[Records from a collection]
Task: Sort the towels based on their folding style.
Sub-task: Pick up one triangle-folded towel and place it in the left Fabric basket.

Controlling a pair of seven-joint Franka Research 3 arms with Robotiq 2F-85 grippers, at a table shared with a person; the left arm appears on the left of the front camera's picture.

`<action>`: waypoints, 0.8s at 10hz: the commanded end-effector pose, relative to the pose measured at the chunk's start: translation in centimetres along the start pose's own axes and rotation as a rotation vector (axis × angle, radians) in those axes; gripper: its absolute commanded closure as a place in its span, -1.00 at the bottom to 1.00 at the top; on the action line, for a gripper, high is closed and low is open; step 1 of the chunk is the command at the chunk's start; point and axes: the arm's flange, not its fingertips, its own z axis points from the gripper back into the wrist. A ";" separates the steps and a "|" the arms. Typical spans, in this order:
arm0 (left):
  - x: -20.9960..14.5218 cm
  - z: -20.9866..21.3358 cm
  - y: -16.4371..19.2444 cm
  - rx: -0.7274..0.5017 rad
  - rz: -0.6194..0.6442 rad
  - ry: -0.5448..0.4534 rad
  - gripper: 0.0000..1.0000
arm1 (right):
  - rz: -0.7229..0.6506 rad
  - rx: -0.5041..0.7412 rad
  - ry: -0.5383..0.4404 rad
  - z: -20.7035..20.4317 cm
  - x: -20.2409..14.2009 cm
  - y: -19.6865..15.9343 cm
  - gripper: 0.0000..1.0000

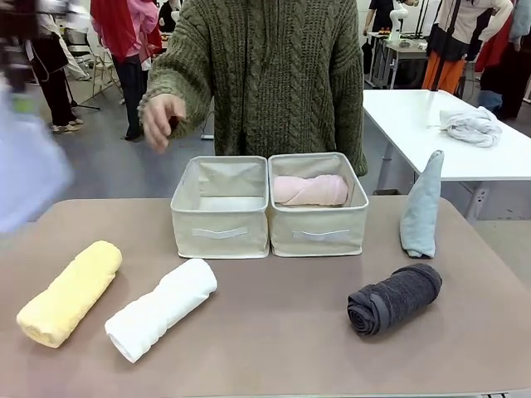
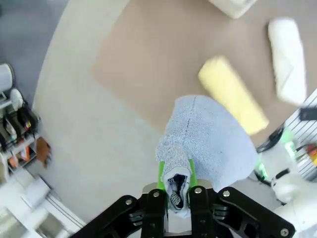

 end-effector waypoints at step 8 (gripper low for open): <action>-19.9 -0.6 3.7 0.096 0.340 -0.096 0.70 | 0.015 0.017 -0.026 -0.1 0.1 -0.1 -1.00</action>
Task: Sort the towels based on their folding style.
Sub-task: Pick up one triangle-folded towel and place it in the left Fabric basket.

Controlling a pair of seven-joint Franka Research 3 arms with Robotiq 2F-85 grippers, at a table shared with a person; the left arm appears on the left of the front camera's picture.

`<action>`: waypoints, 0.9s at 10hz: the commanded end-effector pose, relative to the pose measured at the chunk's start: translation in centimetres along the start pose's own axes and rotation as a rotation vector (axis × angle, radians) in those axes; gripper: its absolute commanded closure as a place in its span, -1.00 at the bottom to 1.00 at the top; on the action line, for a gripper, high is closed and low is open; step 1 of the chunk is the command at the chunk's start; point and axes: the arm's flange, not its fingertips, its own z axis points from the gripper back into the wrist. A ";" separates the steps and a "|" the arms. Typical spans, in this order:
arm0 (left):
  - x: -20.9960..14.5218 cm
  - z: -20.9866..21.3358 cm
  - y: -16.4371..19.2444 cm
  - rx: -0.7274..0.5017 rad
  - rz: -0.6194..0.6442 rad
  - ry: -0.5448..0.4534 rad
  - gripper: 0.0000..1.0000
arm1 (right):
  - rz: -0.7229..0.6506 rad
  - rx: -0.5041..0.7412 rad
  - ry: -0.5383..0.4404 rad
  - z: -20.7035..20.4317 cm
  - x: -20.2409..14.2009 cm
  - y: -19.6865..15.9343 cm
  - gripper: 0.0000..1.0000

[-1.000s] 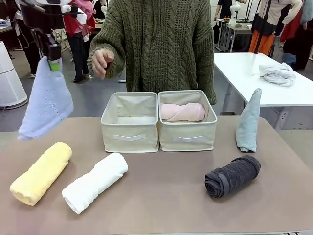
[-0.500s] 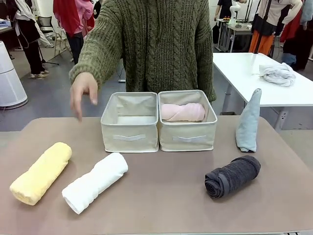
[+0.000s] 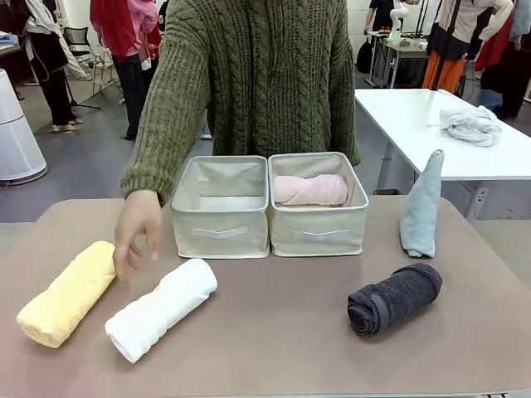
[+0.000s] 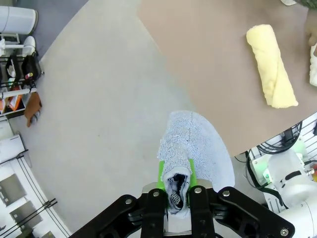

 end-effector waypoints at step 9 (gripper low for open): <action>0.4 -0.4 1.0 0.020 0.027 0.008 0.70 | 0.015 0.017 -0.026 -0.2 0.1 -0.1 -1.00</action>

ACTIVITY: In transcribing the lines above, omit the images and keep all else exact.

ANSWER:
Task: Sort the towels based on their folding style.
Sub-task: Pick up one triangle-folded towel and place it in the left Fabric basket.

Controlling a pair of seven-joint Franka Research 3 arms with Robotiq 2F-85 grippers, at a table shared with a person; the left arm appears on the left of the front camera's picture.

`<action>`: waypoints, 0.8s at 10hz: the commanded end-effector pose, relative to the pose measured at the chunk's start: translation in centimetres along the start pose's own axes and rotation as a rotation vector (axis × angle, radians) in those axes; gripper: its absolute commanded closure as a place in its span, -1.00 at the bottom to 1.00 at the top; on the action line, for a gripper, high is closed and low is open; step 1 of the chunk is the command at the chunk's start; point and axes: the arm's flange, not its fingertips, its own z axis points from the gripper back into the wrist. A ";" separates the steps and a "|" the arms. Typical spans, in this order:
arm0 (left):
  - x: -20.9960..14.5218 cm
  - z: -20.9866..21.3358 cm
  - y: -16.4371..19.2444 cm
  - rx: -0.7274..0.5017 rad
  - rz: -0.6194..0.6442 rad
  - ry: -0.5448..0.4534 rad
  - gripper: 0.0000..1.0000
arm1 (right):
  - rz: -0.7229..0.6506 rad
  - rx: -0.5041..0.7412 rad
  - ry: -0.5383..0.4404 rad
  - z: -20.7035..20.4317 cm
  - x: -20.2409..14.2009 cm
  - y: -19.6865..15.9343 cm
  - gripper: 0.0000..1.0000


 end-effector waypoints at step 8 (gripper low for open): <action>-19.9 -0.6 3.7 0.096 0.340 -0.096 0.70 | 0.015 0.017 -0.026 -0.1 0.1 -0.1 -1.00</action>
Task: Sort the towels based on their folding style.
Sub-task: Pick up one triangle-folded towel and place it in the left Fabric basket.

Controlling a pair of seven-joint Franka Research 3 arms with Robotiq 2F-85 grippers, at a table shared with a person; the left arm appears on the left of the front camera's picture.

`<action>`: waypoints, 0.9s at 10hz: the commanded end-effector pose, relative to the pose measured at the chunk's start: translation in centimetres along the start pose's own axes and rotation as a rotation vector (axis × angle, radians) in those axes; gripper: its absolute commanded closure as a place in its span, -1.00 at the bottom to 1.00 at the top; on the action line, for a gripper, high is closed and low is open; step 1 of the chunk is the command at the chunk's start; point and axes: the arm's flange, not its fingertips, its own z axis points from the gripper back into the wrist. A ";" separates the steps and a "|" the arms. Typical spans, in this order:
arm0 (left):
  - x: -20.9960..14.5218 cm
  - z: -20.9866..21.3358 cm
  - y: -16.4371..19.2444 cm
  - rx: -0.7274..0.5017 rad
  - rz: -0.6194..0.6442 rad
  - ry: -0.5448..0.4534 rad
  - gripper: 0.0000..1.0000
arm1 (right):
  - rz: -0.7229..0.6506 rad
  - rx: -0.5041..0.7412 rad
  - ry: -0.5383..0.4404 rad
  - z: -20.7035..20.4317 cm
  - x: -20.2409..14.2009 cm
  - y: -19.6865..15.9343 cm
  - gripper: 0.0000..1.0000

[-1.000s] 
[-0.500s] 
[+0.000s] 
[+0.000s] 

 end-effector waypoints at step 9 (gripper low for open): <action>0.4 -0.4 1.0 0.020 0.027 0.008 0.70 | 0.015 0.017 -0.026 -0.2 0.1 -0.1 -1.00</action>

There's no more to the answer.